Almost simultaneously with the release of the framework, a draft copy of the updated legislation, H.R. 5376 Build Back Better Act, was released by the House Rules Committee.
At a cost of about $1.75 trillion, the newly released framework is approximately 60% of the size of the former $3.1 trillion proposal. While details still need to be reviewed, it appears that the revenue raised by new provisions will be about $2 trillion. The White House is reporting that the “plan is more than fully paid for by asking the wealthiest Americans and most profitable corporations to pay their fair share. It does not raise taxes on small business and anyone making less than $400,000 per year. It will also generate economic growth that will increase tax revenue and contribute to deficit reduction.”
A White House press release notes that “The Build Back Better framework includes a new surtax on the income of multi-millionaires and billionaires – the top 0.02 percent of Americans. It would apply a 5 percent rate above income of $10 million, and an additional 3 percent above income of $25 million.
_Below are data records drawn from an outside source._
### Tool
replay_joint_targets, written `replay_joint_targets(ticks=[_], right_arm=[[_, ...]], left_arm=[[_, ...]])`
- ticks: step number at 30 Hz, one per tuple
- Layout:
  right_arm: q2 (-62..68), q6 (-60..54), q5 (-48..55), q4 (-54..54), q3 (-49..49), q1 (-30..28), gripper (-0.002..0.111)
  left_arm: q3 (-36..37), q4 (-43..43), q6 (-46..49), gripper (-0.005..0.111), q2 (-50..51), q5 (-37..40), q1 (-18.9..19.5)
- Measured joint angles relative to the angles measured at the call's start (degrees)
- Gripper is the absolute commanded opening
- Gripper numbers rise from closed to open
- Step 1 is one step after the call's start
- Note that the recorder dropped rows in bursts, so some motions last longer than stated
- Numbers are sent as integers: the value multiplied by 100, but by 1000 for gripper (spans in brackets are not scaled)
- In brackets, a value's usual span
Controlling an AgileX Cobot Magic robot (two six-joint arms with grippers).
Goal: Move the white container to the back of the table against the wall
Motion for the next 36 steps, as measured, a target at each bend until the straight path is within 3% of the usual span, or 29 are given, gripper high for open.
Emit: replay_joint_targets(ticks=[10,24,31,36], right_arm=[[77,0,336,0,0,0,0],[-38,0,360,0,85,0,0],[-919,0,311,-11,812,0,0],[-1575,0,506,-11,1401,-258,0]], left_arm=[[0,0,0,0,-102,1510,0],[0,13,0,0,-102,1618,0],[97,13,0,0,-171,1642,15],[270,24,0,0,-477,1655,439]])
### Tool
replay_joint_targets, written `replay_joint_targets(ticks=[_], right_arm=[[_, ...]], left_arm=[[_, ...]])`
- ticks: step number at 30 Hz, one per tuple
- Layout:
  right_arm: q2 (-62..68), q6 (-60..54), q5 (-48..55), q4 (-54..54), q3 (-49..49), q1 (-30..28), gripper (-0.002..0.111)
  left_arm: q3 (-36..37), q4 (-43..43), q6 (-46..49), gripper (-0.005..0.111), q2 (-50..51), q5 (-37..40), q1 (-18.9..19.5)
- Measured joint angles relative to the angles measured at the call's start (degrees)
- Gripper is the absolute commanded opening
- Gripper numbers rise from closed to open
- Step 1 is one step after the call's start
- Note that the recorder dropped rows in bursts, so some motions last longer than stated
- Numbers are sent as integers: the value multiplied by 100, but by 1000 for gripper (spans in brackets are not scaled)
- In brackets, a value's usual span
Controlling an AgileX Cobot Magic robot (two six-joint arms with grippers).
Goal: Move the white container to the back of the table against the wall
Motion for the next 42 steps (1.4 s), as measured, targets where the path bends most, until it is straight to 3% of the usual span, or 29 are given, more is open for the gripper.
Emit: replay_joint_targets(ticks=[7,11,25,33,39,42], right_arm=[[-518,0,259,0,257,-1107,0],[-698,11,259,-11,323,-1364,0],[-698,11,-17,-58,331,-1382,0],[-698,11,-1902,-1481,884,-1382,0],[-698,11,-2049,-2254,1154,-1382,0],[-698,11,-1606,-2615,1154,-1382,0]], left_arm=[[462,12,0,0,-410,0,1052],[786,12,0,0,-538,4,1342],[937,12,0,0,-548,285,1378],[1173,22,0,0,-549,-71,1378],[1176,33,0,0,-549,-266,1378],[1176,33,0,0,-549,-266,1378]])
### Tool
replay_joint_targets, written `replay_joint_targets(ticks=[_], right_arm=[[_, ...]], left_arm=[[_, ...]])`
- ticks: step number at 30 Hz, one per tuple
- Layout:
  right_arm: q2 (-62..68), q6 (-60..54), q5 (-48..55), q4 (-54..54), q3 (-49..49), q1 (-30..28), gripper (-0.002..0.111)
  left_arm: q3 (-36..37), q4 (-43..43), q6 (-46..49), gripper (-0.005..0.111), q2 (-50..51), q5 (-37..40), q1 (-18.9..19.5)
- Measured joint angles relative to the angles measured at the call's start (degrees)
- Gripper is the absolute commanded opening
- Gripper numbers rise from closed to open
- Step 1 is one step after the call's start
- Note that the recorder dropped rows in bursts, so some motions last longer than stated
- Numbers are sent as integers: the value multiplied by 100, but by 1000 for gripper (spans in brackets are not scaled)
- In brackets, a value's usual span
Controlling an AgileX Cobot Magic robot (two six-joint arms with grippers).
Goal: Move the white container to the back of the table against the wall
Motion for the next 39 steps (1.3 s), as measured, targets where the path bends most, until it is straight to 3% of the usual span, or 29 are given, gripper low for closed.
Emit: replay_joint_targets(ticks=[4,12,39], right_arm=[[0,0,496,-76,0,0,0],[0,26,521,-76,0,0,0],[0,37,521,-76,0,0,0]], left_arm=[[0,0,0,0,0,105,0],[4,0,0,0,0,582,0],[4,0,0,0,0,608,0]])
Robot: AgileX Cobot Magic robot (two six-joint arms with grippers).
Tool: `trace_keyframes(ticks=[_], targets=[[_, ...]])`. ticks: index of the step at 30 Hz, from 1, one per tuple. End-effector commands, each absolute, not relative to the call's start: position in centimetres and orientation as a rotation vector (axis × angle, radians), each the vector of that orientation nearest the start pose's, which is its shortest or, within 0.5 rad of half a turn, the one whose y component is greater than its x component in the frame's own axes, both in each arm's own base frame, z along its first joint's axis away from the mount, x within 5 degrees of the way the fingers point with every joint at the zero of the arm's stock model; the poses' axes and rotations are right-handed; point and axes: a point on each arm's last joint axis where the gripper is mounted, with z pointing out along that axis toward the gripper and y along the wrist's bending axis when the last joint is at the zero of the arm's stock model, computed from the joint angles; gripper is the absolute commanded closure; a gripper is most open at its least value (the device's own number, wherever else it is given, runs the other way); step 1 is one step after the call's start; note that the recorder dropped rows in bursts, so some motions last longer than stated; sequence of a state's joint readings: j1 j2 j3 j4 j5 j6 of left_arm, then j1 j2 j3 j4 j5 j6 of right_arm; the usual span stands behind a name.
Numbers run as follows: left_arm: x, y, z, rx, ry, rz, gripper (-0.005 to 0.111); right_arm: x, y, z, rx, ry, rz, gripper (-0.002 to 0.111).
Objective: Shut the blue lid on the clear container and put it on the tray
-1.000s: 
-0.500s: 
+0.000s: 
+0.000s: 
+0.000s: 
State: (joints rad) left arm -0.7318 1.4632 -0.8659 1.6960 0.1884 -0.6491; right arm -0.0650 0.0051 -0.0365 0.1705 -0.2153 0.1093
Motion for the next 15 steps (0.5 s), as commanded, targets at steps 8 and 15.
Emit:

The Build Back Better framework will also close the loopholes that allows some wealthy taxpayers to avoid paying the 3.8 Medicare tax on their earnings.”
The new proposal substantially re-writes the tax-related provisions in the previous incarnation of the Build Back Better Act. A White House Fact Sheet provides the following information on some of the tax-related provisions:
15% Corporate Minimum Tax on Large Corporations
1% Surcharge on Corporate Stock Buybacks
Global Minimum Tax: Consistent with OECD and with appropriate effective date for 15%, Country-by-Country
Penalty Rate for Foreign Corporations Based in Non-Compliant Countries (i.e., Base Erosion and Anti-Abuse Tax)
New Surtax on Multi-Millionaires and Billionaires
Close Medicare Self-Employment Tax Loophole by Strengthening the Net Investment Income Tax for Those Making Over $400,000
Continue Limitation on Excess Business Losses
The new legislation removes the increases in corporate and individual tax rates, including the proposed increase in individual capital gain tax rates, proposed under the previous version of the Build Back Better legislation. Other provisions that have been removed include provisions related to:
Taxation of carried interests,
Changes in the limitation of the 20% Section 199A qualified business income deduction for pass-through income,
Changes to the estate tax, and
Changes to individual retirement savings accounts.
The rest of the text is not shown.